§ AIM OF THE TASK
For the word "image", count the lines below that contain it. Give the number alone.

§ Stored items from a collection

================================

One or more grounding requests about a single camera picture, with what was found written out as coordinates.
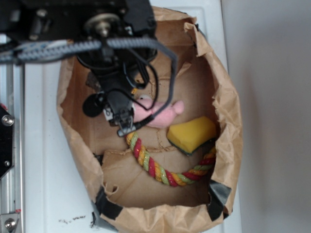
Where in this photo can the aluminium frame rail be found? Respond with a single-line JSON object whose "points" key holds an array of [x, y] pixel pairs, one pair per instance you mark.
{"points": [[12, 217]]}

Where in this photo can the black metal bracket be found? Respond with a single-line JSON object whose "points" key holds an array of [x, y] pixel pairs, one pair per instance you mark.
{"points": [[7, 160]]}

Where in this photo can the pink plush bunny toy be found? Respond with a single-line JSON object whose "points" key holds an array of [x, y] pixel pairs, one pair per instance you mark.
{"points": [[164, 118]]}

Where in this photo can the white plastic tray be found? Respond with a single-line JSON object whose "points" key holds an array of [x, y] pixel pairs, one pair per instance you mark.
{"points": [[55, 198]]}

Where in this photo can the yellow green sponge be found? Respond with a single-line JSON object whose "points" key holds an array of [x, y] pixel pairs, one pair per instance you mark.
{"points": [[191, 135]]}

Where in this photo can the brown paper bag bin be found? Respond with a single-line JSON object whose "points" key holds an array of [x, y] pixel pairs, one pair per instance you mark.
{"points": [[123, 193]]}

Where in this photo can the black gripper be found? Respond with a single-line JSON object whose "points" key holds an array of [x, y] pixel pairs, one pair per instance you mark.
{"points": [[114, 72]]}

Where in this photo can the multicolour twisted rope toy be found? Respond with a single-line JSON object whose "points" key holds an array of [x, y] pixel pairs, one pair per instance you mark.
{"points": [[160, 174]]}

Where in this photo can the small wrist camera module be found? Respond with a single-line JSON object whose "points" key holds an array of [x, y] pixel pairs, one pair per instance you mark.
{"points": [[118, 111]]}

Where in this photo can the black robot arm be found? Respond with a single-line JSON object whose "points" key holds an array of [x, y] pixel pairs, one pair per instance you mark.
{"points": [[114, 39]]}

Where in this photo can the black round knob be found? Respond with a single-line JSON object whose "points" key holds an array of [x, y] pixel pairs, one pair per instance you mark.
{"points": [[94, 105]]}

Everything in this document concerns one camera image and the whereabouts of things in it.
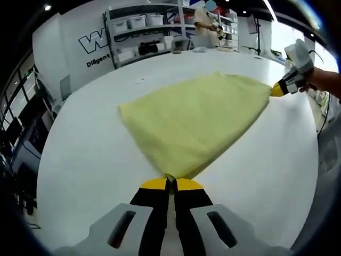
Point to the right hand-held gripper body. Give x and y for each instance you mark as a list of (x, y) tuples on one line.
[(298, 52)]

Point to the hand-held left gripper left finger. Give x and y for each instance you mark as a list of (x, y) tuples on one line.
[(152, 210)]

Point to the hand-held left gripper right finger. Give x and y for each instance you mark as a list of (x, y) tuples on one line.
[(191, 210)]

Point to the yellow garment with dark sleeves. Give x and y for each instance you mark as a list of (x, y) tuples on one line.
[(191, 120)]

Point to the person's right hand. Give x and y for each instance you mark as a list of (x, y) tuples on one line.
[(311, 82)]

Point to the cluttered white side table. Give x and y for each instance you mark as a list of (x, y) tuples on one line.
[(278, 54)]

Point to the black tripod stand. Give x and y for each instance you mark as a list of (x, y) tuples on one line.
[(258, 37)]

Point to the long ceiling light strip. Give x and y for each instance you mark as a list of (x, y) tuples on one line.
[(270, 10)]

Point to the beige cloth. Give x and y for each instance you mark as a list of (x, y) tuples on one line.
[(223, 48)]

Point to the white shelving rack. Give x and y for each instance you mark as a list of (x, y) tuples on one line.
[(231, 26)]

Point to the grey mesh office chair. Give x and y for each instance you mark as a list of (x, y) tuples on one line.
[(330, 149)]

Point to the pale blue cloth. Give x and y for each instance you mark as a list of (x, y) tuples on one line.
[(199, 49)]

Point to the small brown block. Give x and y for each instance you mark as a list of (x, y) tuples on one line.
[(177, 51)]

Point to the grey metal shelving rack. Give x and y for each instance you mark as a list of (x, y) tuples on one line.
[(160, 27)]

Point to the black bag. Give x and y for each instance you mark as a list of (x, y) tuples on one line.
[(147, 48)]

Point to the white plastic storage bin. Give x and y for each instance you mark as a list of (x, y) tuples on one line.
[(120, 26), (137, 22), (155, 19)]

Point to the white box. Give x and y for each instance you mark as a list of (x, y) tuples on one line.
[(125, 55)]

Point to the dark wall screen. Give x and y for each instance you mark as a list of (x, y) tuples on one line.
[(251, 24)]

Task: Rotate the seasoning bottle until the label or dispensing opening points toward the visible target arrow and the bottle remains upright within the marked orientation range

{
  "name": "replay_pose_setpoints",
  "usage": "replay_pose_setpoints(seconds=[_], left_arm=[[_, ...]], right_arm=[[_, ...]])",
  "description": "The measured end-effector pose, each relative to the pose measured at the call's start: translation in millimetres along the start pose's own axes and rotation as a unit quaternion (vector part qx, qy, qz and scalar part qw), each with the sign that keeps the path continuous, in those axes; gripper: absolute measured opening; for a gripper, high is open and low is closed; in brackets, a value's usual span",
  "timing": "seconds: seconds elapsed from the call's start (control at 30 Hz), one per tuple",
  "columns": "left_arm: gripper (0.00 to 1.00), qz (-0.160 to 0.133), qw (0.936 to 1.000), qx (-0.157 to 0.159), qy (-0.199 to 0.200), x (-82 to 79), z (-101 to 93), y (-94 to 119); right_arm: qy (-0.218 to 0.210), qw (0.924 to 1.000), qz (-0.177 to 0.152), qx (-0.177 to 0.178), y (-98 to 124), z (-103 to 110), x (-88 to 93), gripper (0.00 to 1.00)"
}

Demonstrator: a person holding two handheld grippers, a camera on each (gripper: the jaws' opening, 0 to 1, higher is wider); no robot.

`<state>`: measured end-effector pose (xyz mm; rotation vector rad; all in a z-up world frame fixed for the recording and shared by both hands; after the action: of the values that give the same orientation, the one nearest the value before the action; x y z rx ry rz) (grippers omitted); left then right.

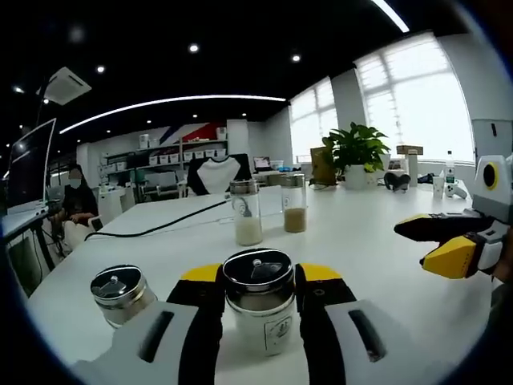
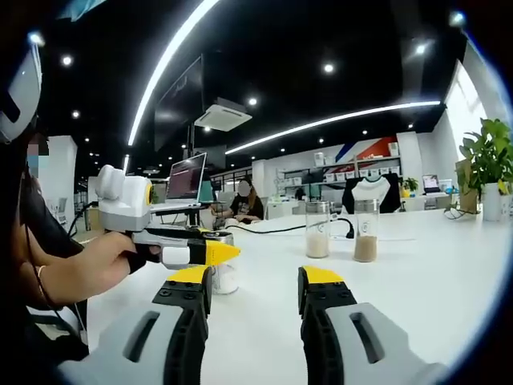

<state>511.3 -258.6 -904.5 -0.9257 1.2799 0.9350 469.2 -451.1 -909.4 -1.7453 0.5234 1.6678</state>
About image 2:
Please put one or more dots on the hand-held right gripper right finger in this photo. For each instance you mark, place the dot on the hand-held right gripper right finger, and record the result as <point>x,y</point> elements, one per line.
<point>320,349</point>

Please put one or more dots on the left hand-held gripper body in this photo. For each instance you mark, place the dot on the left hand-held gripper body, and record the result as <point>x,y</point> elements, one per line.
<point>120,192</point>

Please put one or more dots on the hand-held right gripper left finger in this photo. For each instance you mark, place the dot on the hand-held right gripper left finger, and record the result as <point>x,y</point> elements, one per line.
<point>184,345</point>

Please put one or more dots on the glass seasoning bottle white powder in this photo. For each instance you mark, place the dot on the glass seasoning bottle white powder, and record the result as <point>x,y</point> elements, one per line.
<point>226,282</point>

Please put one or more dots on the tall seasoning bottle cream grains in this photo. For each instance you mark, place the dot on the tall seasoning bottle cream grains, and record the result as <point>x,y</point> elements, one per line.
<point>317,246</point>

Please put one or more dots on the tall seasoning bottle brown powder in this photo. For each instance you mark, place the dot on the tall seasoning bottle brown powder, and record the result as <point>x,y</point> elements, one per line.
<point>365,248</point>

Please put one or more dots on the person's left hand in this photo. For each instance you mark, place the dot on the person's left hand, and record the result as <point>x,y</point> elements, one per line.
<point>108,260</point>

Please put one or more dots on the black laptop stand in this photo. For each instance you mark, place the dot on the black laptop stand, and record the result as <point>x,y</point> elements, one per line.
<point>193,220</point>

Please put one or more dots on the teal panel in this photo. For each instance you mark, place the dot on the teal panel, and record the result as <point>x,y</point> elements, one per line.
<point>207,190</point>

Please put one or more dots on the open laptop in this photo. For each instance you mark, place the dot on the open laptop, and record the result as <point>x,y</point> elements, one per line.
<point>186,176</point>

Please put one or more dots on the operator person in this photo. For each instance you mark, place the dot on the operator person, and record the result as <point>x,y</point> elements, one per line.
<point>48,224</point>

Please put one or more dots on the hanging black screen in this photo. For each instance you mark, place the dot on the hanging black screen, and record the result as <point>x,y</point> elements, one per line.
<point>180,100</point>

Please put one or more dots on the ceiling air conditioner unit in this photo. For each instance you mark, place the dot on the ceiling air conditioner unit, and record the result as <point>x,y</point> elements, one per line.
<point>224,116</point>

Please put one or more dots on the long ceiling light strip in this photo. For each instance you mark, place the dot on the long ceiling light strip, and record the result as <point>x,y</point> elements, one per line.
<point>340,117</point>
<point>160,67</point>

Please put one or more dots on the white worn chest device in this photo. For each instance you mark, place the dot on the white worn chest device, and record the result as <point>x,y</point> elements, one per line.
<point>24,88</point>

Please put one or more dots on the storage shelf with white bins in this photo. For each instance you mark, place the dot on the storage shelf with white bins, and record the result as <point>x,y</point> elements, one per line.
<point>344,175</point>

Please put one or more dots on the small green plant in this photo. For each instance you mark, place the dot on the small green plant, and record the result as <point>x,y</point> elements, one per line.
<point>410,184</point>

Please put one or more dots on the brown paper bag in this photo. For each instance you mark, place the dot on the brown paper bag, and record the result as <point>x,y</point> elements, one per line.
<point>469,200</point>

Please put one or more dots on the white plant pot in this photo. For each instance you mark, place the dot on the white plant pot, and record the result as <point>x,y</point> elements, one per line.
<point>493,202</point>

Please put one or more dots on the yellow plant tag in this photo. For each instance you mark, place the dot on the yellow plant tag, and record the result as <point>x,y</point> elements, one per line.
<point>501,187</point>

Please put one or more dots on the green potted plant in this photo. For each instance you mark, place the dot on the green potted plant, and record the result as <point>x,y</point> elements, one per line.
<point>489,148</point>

================================

§ TASK SOLUTION
2